● Dataset excerpts:
- - - - - - -
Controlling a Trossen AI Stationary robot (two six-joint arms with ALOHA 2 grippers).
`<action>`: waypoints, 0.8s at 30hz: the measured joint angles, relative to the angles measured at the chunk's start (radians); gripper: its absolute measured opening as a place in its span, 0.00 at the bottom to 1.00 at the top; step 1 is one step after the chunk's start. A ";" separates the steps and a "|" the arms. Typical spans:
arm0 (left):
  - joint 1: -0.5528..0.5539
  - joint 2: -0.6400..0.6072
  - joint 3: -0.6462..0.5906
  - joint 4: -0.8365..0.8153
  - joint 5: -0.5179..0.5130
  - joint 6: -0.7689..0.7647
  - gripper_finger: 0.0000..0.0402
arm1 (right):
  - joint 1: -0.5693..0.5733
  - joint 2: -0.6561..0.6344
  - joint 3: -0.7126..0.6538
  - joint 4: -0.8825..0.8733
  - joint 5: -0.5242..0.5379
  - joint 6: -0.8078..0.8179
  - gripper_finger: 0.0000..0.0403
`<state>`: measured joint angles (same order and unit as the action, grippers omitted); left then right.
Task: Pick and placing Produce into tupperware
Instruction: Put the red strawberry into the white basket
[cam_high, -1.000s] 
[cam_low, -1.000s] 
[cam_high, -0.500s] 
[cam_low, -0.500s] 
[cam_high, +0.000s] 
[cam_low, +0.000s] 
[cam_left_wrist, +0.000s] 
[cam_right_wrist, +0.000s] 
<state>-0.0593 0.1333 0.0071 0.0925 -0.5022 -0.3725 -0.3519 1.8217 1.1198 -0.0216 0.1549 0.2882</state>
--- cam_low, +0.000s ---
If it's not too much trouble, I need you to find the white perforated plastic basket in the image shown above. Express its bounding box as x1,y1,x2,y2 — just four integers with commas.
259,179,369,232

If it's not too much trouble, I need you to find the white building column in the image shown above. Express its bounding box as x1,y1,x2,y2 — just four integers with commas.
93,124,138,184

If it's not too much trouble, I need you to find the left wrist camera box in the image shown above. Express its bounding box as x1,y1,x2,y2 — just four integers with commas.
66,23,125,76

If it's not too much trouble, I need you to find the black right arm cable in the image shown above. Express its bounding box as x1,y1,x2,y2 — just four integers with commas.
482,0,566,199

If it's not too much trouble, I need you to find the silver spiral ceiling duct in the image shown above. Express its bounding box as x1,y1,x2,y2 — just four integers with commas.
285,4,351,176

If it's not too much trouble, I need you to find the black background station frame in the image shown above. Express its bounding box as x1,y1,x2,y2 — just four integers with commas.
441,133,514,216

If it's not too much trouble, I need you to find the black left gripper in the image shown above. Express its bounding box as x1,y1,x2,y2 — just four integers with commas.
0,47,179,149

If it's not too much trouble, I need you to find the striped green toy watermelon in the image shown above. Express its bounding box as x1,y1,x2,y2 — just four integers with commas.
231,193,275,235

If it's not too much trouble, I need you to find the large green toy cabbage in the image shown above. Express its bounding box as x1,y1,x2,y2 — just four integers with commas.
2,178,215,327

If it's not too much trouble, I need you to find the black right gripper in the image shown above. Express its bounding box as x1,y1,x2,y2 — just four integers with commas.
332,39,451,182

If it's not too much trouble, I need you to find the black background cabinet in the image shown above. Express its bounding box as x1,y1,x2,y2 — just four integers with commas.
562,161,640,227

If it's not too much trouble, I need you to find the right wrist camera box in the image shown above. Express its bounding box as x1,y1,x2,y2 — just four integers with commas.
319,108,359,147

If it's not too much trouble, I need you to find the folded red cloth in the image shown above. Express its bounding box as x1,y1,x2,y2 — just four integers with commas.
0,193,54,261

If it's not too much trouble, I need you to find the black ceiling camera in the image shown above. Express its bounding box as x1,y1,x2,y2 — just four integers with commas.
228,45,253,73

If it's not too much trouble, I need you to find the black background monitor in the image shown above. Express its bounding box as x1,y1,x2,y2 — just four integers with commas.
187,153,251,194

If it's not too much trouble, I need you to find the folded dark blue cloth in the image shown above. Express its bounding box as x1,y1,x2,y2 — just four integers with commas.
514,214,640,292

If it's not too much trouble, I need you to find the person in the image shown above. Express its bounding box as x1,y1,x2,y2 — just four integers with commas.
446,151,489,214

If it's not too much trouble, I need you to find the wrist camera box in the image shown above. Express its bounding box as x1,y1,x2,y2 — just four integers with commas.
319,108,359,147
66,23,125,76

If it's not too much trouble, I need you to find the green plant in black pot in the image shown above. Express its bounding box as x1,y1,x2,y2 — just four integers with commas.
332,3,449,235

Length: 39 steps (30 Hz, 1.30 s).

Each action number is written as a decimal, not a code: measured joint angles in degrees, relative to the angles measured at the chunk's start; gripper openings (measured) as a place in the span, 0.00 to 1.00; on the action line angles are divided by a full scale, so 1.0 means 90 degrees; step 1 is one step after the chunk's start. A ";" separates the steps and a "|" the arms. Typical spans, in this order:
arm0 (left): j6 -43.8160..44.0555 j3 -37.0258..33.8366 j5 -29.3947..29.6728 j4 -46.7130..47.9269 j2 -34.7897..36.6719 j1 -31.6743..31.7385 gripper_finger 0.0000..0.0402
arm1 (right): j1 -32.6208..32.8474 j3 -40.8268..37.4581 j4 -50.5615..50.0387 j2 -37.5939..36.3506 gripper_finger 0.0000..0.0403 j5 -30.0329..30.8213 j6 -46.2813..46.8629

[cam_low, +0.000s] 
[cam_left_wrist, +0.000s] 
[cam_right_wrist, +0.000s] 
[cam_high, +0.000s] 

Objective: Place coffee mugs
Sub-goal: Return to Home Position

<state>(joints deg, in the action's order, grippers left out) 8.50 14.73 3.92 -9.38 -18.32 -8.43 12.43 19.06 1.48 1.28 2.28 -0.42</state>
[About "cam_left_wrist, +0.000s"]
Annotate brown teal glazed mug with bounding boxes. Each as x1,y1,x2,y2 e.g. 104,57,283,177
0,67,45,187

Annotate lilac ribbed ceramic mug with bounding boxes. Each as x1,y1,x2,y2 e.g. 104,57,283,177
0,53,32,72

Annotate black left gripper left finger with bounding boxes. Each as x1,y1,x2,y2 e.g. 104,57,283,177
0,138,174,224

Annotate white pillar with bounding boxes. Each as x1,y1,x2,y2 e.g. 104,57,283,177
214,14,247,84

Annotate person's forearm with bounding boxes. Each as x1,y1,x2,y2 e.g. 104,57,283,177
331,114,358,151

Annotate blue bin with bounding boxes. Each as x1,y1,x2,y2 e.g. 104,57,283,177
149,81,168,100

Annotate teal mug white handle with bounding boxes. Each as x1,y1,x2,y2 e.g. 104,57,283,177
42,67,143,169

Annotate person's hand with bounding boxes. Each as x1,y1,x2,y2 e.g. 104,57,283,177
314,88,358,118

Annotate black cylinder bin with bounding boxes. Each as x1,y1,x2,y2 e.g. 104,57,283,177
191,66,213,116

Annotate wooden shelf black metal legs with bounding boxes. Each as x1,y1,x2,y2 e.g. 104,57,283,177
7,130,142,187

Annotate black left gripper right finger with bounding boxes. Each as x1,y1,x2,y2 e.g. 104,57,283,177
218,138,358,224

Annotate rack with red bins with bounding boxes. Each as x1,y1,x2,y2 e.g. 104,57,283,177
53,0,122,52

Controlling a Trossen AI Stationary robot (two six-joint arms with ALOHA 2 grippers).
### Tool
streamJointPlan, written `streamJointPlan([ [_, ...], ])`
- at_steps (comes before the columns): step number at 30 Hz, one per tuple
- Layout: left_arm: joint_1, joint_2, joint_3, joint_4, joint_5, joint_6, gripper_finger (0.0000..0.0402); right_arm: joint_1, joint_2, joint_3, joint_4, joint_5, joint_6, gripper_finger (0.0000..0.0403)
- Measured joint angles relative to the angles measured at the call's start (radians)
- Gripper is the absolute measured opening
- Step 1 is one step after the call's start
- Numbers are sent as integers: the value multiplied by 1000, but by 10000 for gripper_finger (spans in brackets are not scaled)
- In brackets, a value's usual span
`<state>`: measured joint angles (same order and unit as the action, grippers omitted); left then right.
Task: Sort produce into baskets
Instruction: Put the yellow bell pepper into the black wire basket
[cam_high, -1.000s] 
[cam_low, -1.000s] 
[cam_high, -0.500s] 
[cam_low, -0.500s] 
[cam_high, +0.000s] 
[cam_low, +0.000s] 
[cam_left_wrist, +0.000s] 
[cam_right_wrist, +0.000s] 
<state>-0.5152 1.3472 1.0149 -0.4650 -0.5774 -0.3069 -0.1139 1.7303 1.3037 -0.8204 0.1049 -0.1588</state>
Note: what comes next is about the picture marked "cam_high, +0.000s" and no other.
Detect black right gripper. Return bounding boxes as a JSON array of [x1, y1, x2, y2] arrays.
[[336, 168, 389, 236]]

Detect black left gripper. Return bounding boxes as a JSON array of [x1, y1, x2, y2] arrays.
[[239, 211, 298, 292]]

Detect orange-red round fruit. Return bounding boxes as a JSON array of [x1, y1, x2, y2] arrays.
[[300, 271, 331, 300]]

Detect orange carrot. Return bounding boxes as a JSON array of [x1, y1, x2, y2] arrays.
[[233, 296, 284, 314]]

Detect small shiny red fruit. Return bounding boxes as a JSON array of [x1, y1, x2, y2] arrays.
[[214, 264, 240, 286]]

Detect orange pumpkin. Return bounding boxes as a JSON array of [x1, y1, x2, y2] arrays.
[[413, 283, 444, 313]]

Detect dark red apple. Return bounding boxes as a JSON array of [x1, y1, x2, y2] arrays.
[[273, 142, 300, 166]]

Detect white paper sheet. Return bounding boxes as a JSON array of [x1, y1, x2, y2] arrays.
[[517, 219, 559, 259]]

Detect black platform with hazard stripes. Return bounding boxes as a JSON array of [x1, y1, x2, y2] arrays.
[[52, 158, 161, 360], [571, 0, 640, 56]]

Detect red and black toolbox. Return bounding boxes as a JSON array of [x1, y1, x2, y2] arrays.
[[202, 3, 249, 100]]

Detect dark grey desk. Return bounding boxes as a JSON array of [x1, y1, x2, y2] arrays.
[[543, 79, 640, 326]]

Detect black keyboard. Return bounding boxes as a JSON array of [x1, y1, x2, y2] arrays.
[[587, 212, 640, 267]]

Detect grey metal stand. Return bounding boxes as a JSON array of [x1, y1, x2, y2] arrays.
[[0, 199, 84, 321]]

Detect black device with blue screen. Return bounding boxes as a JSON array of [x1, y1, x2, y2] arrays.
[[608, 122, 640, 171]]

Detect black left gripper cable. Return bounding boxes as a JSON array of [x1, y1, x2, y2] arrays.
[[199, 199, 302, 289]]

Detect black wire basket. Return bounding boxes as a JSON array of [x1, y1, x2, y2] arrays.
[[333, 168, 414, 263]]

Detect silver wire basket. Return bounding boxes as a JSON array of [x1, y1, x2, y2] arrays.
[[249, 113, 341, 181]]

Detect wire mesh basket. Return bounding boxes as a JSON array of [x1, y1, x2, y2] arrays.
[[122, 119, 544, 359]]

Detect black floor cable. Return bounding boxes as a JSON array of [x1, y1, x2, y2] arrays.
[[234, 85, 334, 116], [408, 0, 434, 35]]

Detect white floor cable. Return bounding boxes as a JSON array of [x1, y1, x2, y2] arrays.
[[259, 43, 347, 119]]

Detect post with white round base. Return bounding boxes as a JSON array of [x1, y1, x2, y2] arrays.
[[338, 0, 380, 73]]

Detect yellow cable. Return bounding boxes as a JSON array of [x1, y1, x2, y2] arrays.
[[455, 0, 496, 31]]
- - - - - - -
● Activity: For each line in the data above that contains the string "order", extract the line.

● Exercise answer:
`<state>`: measured joint angles (same order and unit as the action, grippers omitted); left then right.
Each action number is written as a decimal, not a code: measured joint angles in degrees, relative to the angles measured at the chunk's start; gripper openings (measured) as a place in the span, 0.00 to 1.00; on the action line angles are divided by a full scale, so 1.0 means 90 degrees; step 1 is one step after the chunk's start. A ";" separates the steps and a "|" the arms. Typical spans, in this order:
<state>(joints deg, in the action's order, grippers left out) 8.50 14.73 3.92 -9.38 -18.32 -8.43 12.43 19.06 1.48 1.28 2.28 -0.42</state>
`<state>`: measured joint angles (same order and unit as the action, grippers omitted); left then right.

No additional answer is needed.